▸ **What the task requires**: Here is a block of entries. Write out its lines exactly, from the first through the one containing "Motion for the".

▸ **Provided entries**:

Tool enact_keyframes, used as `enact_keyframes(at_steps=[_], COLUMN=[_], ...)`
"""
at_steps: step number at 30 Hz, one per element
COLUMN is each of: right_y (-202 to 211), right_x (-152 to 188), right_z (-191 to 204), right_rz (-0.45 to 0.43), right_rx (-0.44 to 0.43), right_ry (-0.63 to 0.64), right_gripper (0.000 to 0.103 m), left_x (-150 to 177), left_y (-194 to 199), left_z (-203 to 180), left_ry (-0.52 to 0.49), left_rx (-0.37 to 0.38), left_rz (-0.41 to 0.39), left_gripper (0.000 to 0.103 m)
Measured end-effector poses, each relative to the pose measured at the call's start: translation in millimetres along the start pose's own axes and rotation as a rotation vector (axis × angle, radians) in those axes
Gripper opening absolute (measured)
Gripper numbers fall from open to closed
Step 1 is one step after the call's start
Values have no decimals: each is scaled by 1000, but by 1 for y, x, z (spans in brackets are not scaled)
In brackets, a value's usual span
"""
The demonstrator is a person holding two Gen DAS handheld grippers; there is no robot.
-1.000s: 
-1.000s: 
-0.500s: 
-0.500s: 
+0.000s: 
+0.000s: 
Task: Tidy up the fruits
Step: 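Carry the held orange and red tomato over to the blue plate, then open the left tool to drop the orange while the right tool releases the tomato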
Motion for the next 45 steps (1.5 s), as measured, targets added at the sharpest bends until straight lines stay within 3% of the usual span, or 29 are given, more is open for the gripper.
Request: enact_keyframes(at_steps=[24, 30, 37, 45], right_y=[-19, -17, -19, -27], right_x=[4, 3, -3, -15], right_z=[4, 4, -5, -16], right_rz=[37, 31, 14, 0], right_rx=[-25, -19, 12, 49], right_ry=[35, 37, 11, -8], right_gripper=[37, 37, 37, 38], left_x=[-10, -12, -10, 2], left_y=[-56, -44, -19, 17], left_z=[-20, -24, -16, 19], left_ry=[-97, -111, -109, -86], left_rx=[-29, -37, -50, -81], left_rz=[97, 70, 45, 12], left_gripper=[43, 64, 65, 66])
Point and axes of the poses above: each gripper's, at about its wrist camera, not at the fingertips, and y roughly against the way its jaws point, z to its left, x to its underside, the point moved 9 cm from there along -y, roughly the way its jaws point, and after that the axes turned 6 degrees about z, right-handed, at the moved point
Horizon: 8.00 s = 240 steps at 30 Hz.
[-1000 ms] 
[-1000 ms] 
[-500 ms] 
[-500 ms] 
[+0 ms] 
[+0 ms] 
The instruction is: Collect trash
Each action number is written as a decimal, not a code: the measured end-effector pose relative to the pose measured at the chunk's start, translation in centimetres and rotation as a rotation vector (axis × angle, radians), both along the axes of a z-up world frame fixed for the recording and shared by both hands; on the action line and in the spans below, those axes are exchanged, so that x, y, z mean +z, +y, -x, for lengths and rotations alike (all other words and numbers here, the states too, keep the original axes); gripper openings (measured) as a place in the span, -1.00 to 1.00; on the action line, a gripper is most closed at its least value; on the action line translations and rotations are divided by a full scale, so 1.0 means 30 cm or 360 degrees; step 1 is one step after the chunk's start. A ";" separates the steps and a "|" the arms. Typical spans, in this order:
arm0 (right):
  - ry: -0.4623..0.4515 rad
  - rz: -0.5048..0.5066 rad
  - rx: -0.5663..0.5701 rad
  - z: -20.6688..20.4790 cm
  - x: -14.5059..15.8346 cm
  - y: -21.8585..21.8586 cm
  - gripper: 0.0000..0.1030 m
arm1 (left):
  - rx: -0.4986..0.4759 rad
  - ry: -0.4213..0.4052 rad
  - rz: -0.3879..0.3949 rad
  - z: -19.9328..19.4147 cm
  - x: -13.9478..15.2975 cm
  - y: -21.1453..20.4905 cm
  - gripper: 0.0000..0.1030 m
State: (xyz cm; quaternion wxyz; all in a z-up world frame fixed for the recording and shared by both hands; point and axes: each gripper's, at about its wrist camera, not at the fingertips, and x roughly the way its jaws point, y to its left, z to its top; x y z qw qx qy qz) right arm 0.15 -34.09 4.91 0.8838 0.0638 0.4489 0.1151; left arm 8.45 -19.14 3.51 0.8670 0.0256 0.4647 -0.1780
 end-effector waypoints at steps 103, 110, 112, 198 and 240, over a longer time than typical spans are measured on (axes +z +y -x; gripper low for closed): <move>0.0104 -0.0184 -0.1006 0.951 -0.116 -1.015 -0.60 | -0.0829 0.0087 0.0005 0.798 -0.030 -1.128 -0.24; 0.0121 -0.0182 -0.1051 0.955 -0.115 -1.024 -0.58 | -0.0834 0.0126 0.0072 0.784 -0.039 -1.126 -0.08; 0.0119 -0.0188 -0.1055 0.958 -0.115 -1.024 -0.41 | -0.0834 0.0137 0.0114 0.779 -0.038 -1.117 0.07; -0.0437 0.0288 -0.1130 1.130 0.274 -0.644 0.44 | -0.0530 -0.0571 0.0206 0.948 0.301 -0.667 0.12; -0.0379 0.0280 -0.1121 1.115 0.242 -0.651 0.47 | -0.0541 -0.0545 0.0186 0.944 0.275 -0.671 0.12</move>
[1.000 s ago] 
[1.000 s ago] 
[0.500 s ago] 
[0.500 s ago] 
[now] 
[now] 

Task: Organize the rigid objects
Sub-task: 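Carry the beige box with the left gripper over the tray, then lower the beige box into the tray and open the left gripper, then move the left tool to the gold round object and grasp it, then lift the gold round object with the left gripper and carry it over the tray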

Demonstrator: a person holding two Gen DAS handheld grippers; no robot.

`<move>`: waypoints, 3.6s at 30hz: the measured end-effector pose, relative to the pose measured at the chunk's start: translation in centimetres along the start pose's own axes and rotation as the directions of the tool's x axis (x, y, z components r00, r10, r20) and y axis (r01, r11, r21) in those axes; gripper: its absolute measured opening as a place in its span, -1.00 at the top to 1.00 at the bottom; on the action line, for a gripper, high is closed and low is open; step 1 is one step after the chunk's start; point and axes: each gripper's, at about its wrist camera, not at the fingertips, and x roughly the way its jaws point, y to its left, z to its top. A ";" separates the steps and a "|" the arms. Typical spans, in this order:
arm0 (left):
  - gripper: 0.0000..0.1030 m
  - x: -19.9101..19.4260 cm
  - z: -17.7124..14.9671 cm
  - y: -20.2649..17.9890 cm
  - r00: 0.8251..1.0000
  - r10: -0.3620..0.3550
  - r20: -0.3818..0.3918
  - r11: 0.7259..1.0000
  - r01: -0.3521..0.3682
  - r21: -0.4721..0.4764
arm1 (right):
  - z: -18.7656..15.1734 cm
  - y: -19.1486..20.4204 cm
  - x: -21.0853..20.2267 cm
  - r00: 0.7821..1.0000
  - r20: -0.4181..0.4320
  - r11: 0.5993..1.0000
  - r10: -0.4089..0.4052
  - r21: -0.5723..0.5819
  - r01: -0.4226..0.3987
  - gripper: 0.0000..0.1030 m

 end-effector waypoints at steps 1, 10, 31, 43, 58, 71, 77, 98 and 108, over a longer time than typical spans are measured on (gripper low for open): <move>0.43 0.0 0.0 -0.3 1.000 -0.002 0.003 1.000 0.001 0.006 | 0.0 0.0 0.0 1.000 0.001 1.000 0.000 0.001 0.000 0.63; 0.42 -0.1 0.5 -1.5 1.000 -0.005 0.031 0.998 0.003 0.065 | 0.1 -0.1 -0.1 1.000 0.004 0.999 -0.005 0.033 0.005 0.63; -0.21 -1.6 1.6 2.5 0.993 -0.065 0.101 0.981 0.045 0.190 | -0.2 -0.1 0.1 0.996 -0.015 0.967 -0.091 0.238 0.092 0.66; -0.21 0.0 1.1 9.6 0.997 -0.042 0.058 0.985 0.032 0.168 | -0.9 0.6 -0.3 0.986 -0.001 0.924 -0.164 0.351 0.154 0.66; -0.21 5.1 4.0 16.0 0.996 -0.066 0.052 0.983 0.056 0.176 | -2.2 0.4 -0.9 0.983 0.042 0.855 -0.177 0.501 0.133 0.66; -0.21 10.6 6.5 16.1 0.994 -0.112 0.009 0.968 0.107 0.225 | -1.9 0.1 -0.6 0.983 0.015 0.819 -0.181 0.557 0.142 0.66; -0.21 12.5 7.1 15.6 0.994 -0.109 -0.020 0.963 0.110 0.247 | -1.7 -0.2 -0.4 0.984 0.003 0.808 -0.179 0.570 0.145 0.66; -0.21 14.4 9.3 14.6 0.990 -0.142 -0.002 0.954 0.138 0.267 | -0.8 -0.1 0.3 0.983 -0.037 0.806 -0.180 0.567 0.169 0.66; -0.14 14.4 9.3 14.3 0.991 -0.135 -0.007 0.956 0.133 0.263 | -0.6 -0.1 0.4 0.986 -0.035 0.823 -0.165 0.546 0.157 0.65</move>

▸ **The completed task**:
Tool enact_keyframes, used as `enact_keyframes(at_steps=[_], COLUMN=[_], ...)`
"""
at_steps: step number at 30 Hz, one per element
COLUMN is each of: right_y (-202 to 211), right_x (-152 to 188), right_z (-191 to 204), right_rz (-0.45 to 0.43), right_rx (-0.44 to 0.43), right_ry (-0.63 to 0.64), right_gripper (0.000 to 0.103 m), left_x (-150 to 177), left_y (-194 to 199), left_z (-203 to 180), left_ry (-0.52 to 0.49), left_rx (-0.37 to 0.38), left_rz (-0.41 to 0.39), left_gripper (0.000 to 0.103 m)
Measured end-effector poses, each relative to the pose measured at the call's start: translation in millimetres along the start pose's own axes and rotation as a rotation vector (axis × angle, radians) in those axes
Gripper opening absolute (measured)
Gripper numbers fall from open to closed
Step 1 is one step after the call's start
Values have no decimals: each is scaled by 1000, but by 1 for y, x, z (spans in brackets are not scaled)
In brackets, a value's usual span
"""
The demonstrator is a person holding two Gen DAS handheld grippers; there is no robot.
-1.000s: 
-1.000s: 
-0.500s: 
-0.500s: 
+0.000s: 
+0.000s: 
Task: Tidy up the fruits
Step: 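Carry the held orange and red tomato over to the blue plate, then open the left tool to drop the orange while the right tool releases the tomato
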Motion for the next 45 steps (1.5 s), as measured, targets added at the sharpest bends until straight lines stay within 3% of the usual span, or 29 are given, more is open for the gripper.

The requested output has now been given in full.